Problem requirements:
All lines in the data bearing the string "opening" should be identified and copied.
= = = = = = =
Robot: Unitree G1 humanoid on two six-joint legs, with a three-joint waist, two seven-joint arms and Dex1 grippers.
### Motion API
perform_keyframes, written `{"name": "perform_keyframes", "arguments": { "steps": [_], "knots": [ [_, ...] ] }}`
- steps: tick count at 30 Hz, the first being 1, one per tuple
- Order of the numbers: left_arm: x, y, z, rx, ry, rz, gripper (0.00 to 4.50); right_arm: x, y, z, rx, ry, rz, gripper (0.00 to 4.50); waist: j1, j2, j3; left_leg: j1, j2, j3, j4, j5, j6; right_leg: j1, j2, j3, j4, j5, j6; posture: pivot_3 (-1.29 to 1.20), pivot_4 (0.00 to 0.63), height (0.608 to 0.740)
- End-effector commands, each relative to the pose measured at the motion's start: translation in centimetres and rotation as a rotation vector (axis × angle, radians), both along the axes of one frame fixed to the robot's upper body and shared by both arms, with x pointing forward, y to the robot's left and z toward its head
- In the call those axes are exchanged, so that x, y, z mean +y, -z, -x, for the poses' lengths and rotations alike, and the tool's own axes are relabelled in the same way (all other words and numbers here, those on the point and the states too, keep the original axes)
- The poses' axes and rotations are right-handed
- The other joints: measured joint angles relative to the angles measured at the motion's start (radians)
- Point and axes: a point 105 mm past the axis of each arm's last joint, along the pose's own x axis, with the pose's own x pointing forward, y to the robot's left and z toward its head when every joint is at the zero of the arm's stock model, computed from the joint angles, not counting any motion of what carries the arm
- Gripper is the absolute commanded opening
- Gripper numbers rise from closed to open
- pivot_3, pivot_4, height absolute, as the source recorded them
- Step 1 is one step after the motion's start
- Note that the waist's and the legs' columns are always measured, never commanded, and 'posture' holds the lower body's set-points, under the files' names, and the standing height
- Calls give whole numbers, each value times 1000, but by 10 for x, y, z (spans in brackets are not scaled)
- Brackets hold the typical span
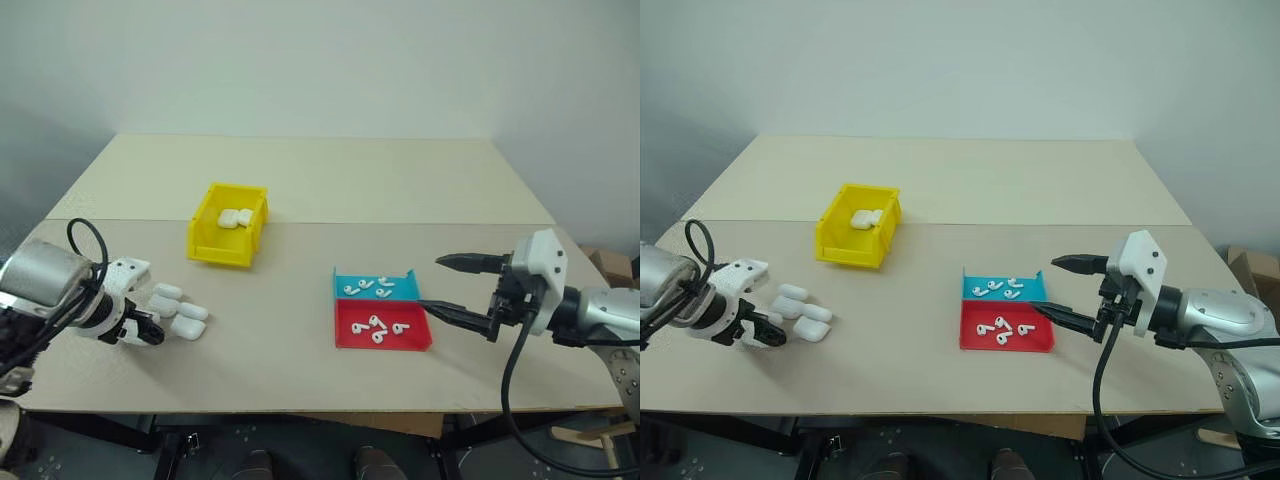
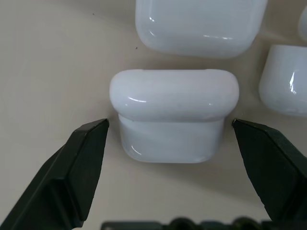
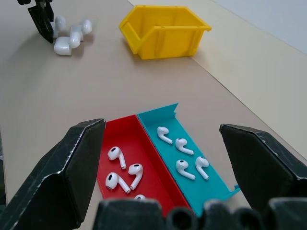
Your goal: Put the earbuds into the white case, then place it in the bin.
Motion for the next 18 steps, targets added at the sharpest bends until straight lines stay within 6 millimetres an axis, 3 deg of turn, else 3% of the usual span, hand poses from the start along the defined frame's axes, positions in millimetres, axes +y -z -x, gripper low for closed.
{"name": "perform_keyframes", "arguments": {
  "steps": [1, 4, 7, 10, 11, 14, 18],
  "knots": [
    [2, 1, 0, 15, -20, -8, 4500, 4, -13, 6, -53, -20, 9, 4441, 0, 0, 0, 0, 0, 0, 0, 0, 0, 0, 0, 0, 0, 0, 0, 0, 150, 740],
    [0, 4, 1, 26, -13, 10, 4500, 4, -13, 7, -54, -17, 9, 4441, 0, 0, 0, 0, 0, 0, 0, 0, 0, 0, 0, 0, 1, 0, 0, 0, 150, 740],
    [-2, 6, 4, 29, 5, 17, 3896, 3, -13, 8, -58, -11, 16, 4500, 0, 0, 0, 1, 0, 0, 0, 0, 0, 0, 0, 0, 1, 0, 0, 0, 150, 740],
    [-1, 3, 7, 26, 13, 17, 2864, 3, -14, 8, -60, -7, 14, 4500, -2, 0, 0, 1, 0, 0, 0, 0, 0, 1, 0, 0, 1, 0, 0, 0, 150, 740],
    [2, 0, 7, 13, 11, 0, 2790, 3, -14, 7, -63, -3, 15, 4500, -4, 0, 0, 1, 0, 0, 0, 0, 0, 1, 0, 0, 2, 0, 0, 0, 150, 740],
    [4, -22, 6, -117, 85, -13, 2792, 3, -14, 6, -72, 9, 14, 4500, -11, 0, 0, 1, 0, 0, 0, 0, 0, 0, 0, 1, 2, 0, 0, 0, 150, 740],
    [-4, -76, 7, -406, 193, 66, 2792, -1, -14, 5, -78, 34, 10, 4500, -6, -1, 0, 0, 1, 0, 0, 0, 0, -1, 0, 0, 2, 0, 0, 0, 150, 740]
  ]
}}
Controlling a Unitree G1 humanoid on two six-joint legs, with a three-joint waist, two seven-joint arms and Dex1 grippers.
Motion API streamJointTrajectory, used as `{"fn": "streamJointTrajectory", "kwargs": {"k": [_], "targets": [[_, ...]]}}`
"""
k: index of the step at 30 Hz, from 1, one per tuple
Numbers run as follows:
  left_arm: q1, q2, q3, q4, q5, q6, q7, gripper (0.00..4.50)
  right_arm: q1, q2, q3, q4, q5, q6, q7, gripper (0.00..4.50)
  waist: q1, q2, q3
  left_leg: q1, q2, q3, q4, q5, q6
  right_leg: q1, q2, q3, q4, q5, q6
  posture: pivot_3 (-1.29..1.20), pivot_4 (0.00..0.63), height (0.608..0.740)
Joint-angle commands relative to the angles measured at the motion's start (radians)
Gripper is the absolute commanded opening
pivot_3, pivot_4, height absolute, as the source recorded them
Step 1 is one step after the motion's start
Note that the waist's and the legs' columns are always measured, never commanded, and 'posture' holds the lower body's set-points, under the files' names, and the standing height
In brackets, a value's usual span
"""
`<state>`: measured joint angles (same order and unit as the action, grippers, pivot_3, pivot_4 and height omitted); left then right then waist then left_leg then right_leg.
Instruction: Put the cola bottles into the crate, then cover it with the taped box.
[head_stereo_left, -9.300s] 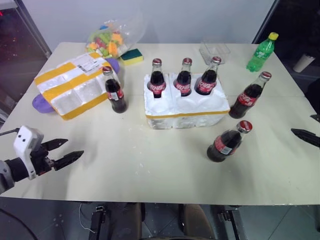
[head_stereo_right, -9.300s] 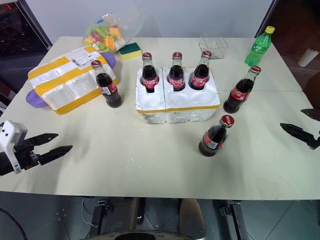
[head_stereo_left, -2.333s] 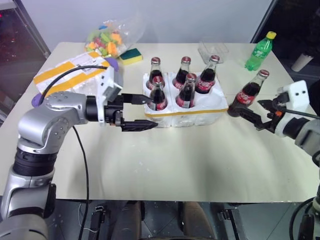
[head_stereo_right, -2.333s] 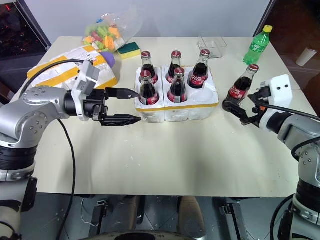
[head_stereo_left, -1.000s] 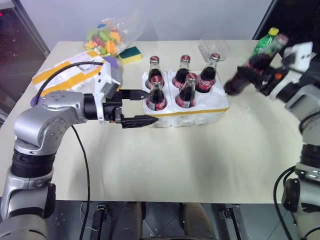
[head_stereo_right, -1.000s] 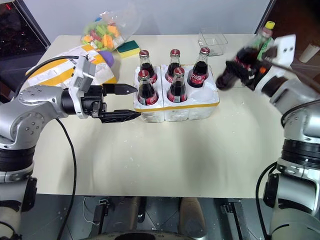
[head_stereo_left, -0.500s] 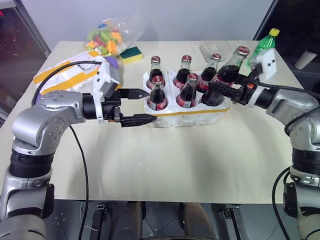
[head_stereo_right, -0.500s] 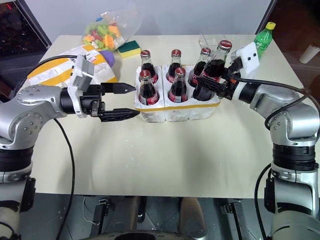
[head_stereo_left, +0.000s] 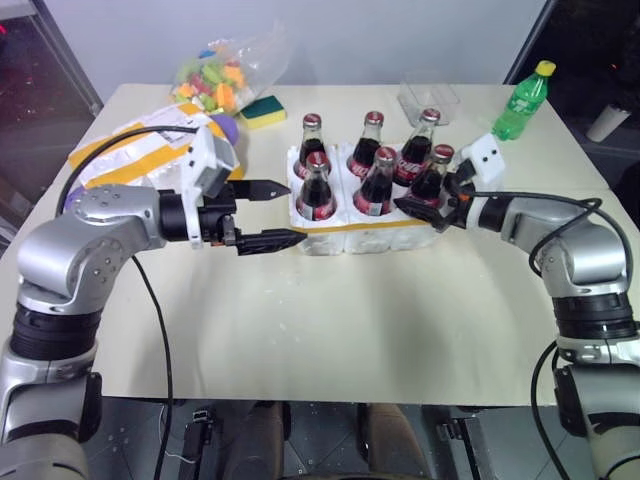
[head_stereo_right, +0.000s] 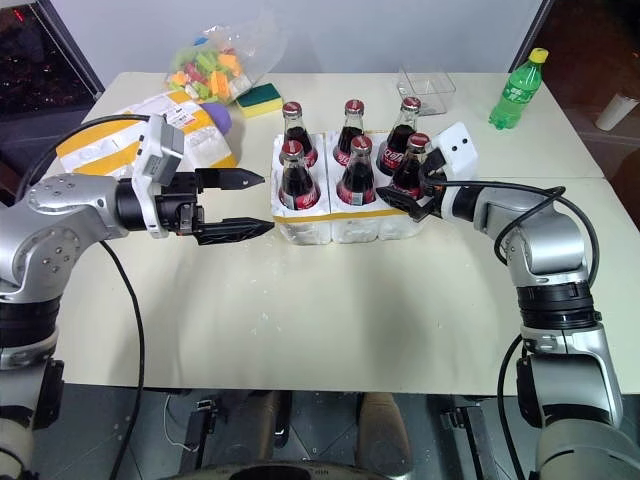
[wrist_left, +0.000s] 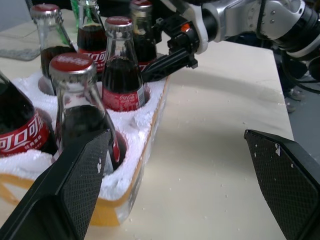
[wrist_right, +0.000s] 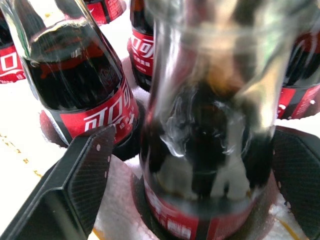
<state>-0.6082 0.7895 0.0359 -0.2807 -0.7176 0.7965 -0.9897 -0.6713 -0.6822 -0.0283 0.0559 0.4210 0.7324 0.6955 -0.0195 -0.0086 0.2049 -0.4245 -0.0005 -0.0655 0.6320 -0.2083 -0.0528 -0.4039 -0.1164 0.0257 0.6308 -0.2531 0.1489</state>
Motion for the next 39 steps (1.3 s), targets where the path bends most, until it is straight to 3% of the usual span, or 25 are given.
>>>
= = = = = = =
Expected answer:
- Gripper is the absolute commanded opening
Gripper is the absolute commanded opening

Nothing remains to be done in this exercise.